13. Therefore the question becomes whether it is better to have the VCU determined by someone who has knowledge derived from the First Panel or is it better to have the Second Panel acquire knowledge of the matter under the auspices of considering the VCU and then be in the position of hearing the matter on its merits, having rejected the VCU.
14. In this Panel´s view, it is vitally important to preserve a panel that has no knowledge of the matter to determine the merits afresh should a hearing be necessary. If this Panel were to consider the VCU that would not be possible.
15. Given that the VCU is typically a settlement proposal1 and is not a hearing on the merits, the Panel is confident that the Chairperson will be able to evaluate the merits of the VCU impartially and fairly. At a minimum this approach preserves a panel for hearing that will have no difficulty giving a “thorough reconsideration of the matter without considering that it is in any way bound to arrive at the same result.”2
16. Having considered the submissions of Counsel, the relevant statutory provisions as well as the Guidelines, the Panel refers the VCU to the Chairperson for consideration. As indicated above, the circumstances here are unusual for at least two reasons; first, there simply are not enough members to have all aspects of this case be determined by someone who has had no prior involvement, and second, the VCU is rarely contested as it is usually put forward jointly. Both of these circumstances militate in favour of having the Chairperson determine the issue. This result is exceptional and should be regarded as such.
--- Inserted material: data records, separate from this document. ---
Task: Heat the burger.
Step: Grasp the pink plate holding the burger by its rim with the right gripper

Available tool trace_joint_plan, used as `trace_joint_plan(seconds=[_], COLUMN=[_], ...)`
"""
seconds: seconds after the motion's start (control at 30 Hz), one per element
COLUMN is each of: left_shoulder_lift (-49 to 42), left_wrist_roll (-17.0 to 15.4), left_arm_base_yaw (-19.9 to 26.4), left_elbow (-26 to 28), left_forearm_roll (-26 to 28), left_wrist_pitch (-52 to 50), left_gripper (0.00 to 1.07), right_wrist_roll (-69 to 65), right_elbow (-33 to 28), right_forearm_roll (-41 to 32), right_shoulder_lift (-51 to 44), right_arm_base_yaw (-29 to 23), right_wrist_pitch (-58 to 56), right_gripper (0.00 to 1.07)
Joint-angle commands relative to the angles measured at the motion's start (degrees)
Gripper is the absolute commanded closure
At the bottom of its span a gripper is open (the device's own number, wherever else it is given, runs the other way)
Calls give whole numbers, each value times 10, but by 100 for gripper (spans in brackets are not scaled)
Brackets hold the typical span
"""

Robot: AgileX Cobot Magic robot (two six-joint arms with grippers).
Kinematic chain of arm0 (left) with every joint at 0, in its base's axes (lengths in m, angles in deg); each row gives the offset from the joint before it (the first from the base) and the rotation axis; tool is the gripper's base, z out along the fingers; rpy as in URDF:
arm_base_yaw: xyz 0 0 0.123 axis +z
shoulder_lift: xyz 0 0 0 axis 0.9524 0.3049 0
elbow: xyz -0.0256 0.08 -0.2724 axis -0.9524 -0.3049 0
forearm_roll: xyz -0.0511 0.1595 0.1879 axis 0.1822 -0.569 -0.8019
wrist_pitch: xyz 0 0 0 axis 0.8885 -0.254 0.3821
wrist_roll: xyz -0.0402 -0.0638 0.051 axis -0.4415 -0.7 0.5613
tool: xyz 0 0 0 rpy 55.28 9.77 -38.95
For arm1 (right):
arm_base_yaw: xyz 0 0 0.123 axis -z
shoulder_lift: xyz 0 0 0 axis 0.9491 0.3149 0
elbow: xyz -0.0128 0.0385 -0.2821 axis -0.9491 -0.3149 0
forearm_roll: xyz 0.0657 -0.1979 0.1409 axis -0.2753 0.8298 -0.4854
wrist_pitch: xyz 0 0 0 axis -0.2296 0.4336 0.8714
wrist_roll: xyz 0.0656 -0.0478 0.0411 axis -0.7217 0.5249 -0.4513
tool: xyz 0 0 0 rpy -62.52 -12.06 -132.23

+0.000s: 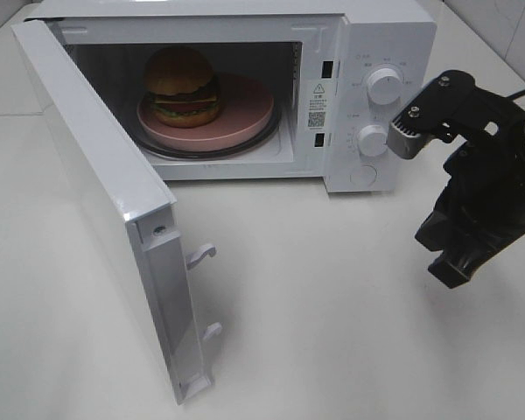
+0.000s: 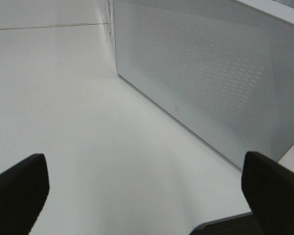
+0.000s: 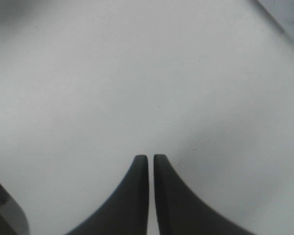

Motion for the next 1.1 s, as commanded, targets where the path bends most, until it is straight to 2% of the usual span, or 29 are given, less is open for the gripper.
trace_joint_plan(seconds=[0.03,0.27,0.37,0.4,0.43,0.47,0.5,0.57,0.6,0.67,0.8,0.93,1.0,1.1], left_shoulder_lift=[-6,-6,-6,-6,-6,-6,-6,-6,-6,-6,-6,-6,-6,-6], left_wrist_roll=[-1,-2,-2,-2,-2,-2,-2,-2,-2,-2,-2,-2,-2,-2], left_arm_base_yaw=[1,1,1,1,1,1,1,1,1,1,1,1,1,1], left_elbow=[0,0,0,0,0,0,0,0,0,0,0,0,0,0], left_forearm_roll=[1,1,1,1,1,1,1,1,1,1,1,1,1,1], left_wrist_pitch=[-2,-2,-2,-2,-2,-2,-2,-2,-2,-2,-2,-2,-2,-2], left_gripper=[6,6,6,6,6,6,6,6,6,6,6,6,6,6], right_wrist_roll=[76,284,297,293,293,285,285,271,271,279,284,284,265,232], right_elbow=[14,26,26,26,26,26,26,26,26,26,26,26,28,38], right_forearm_roll=[24,41,41,41,41,41,41,45,45,54,64,105,191,234], right_shoulder_lift=[-4,-4,-4,-4,-4,-4,-4,-4,-4,-4,-4,-4,4,23], right_arm_base_yaw=[3,3,3,3,3,3,3,3,3,3,3,-12,-52,-71], right_wrist_pitch=[-9,-8,-5,-2,-2,1,1,5,5,11,24,41,57,65], right_gripper=[106,104,95,84,84,75,75,33,33,8,8,9,9,9])
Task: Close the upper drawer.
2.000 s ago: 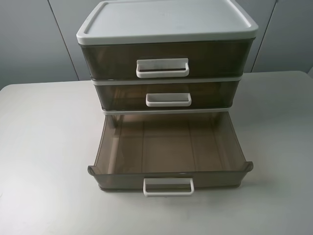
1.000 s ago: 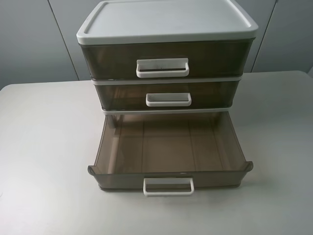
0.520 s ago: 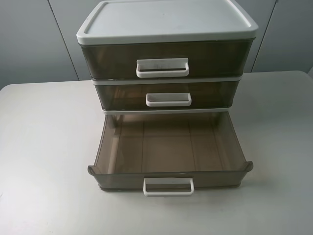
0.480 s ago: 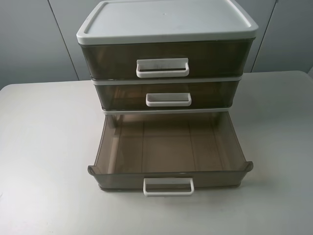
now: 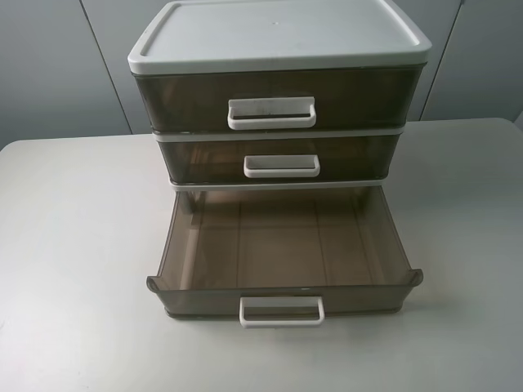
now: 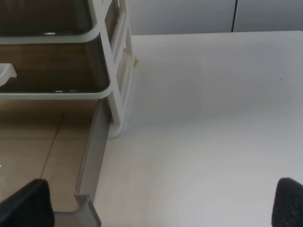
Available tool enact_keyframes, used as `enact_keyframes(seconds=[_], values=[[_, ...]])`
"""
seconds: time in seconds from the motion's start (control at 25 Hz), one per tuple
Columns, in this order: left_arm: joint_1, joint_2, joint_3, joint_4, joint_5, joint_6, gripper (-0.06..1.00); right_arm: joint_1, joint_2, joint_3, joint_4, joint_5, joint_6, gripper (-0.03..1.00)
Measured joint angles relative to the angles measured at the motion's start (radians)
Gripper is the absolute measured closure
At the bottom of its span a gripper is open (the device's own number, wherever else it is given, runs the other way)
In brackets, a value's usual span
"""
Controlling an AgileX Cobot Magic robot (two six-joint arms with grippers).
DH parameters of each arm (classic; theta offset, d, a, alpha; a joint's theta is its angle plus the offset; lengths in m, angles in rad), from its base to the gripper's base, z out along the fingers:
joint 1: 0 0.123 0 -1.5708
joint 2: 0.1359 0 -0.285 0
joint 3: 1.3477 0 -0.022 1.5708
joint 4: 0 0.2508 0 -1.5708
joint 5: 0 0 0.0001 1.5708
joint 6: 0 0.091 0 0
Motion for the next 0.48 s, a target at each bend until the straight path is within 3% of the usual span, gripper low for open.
enact_keyframes(seconds=[0.48], values=[[0.0,0.0,0.0,0.0,0.0,0.0,0.2,0.0,0.0,0.0,0.002,0.0,0.0,0.27]])
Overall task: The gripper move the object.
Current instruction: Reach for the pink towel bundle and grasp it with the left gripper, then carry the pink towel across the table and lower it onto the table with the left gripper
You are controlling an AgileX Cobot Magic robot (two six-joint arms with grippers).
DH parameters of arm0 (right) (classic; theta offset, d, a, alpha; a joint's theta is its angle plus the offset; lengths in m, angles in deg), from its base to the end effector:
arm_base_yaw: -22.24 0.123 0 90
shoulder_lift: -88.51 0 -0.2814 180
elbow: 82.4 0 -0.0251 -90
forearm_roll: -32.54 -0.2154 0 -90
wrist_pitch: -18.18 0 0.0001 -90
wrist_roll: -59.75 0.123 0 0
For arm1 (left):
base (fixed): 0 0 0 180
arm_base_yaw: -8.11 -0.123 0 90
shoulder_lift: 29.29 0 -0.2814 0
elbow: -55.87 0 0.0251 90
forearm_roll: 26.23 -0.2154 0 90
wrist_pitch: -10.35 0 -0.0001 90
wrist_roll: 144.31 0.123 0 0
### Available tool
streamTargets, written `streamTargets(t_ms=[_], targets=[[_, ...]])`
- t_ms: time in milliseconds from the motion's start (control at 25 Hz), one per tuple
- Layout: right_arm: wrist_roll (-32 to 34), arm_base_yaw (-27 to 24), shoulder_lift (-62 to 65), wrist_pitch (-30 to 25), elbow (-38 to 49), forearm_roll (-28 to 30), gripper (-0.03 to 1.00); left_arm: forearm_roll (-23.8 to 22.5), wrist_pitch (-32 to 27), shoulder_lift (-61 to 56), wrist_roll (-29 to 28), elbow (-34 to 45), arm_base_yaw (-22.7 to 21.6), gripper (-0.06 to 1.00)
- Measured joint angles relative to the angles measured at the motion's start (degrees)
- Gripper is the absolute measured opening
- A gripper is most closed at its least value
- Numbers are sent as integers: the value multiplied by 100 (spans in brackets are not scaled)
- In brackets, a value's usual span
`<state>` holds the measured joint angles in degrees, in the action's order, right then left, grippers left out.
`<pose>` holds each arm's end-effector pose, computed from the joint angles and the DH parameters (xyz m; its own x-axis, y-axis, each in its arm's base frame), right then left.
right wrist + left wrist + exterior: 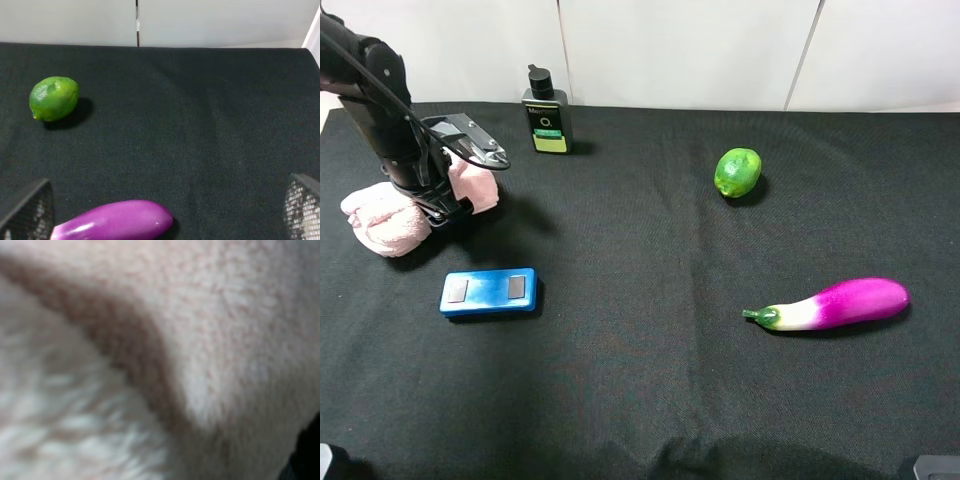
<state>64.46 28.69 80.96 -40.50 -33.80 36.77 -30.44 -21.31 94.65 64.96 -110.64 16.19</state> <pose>-0.0017 -0.0080 0.2493 -0.4182 -0.0033 -0.9084 -0.0370 0.9992 0.0134 0.3419 -0.0437 0.0941 -0.7442 0.6532 -0.1395 0.6392 0.7571 0.1351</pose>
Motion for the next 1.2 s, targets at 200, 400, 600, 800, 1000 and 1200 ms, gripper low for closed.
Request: streamTargets(t_ms=[200, 400, 600, 800, 1000, 1200], targets=[[0, 0, 0, 0, 0, 0, 69, -26, 81, 84, 11, 0, 0, 99], [0, 0, 0, 0, 0, 0, 69, -43, 133, 91, 11, -11, -7, 83], [0, 0, 0, 0, 0, 0, 69, -82, 206, 95, 12, -18, -19, 58], [0, 0, 0, 0, 0, 0, 69, -82, 212, 95, 12, -18, -19, 58], [0, 0, 0, 0, 0, 0, 69, -82, 217, 95, 12, -18, -19, 58], [0, 0, 0, 0, 0, 0, 69, -82, 229, 95, 12, -18, -19, 58]])
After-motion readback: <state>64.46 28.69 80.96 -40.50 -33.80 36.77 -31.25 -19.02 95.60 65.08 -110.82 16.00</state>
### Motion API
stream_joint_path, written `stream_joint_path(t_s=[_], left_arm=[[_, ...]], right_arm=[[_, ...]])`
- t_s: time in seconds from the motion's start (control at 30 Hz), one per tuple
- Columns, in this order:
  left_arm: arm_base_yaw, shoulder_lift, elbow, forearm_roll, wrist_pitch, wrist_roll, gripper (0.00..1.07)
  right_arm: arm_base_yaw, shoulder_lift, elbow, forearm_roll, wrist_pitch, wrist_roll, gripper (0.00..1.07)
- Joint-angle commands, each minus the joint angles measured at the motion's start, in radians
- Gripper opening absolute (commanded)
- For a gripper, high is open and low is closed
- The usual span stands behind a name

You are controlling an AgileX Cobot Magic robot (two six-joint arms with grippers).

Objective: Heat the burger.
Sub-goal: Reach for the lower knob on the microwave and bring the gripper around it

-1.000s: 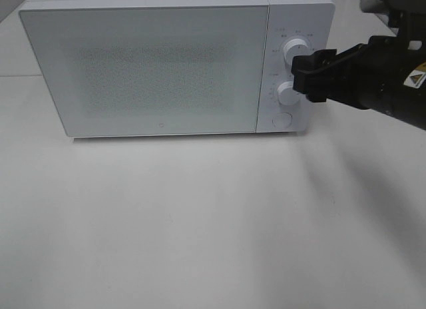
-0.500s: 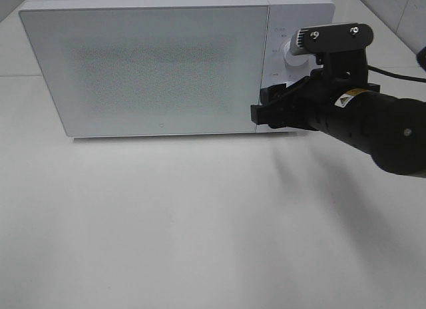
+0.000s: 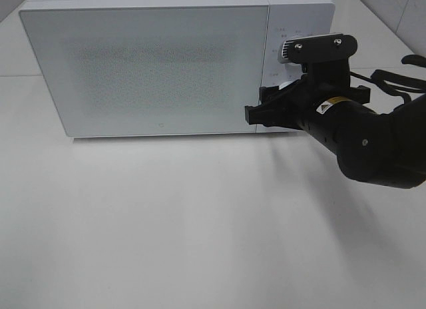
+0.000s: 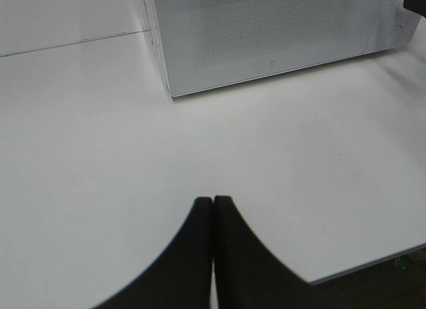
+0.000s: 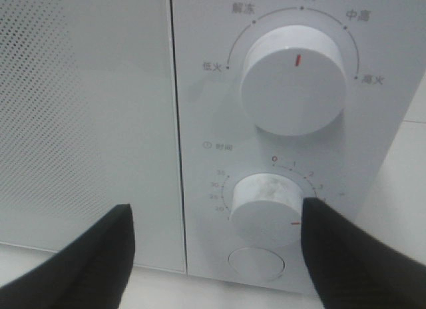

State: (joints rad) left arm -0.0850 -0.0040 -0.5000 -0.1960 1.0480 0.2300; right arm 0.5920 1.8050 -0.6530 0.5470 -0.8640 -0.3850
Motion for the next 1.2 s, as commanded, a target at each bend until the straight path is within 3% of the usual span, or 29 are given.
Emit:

17. The parties, if they wish, are to file written submissions in support of their positions on the VCU on or before May 13, 2010. These submissions will be provided to the Chairperson who will then consider the VCU, the Panel will not be provided with either the submissions or the VCU.
18. The Panel thanks Counsel for their submissions.
Panel Members: Anne Warner La Forest
Counsel: Anil Kapoor
Secretary of the Board
- In this instance, the VCU proposed by Teva without agreement of the Board Staff.
- 2009 FC 1155 at para76 per Hughes J.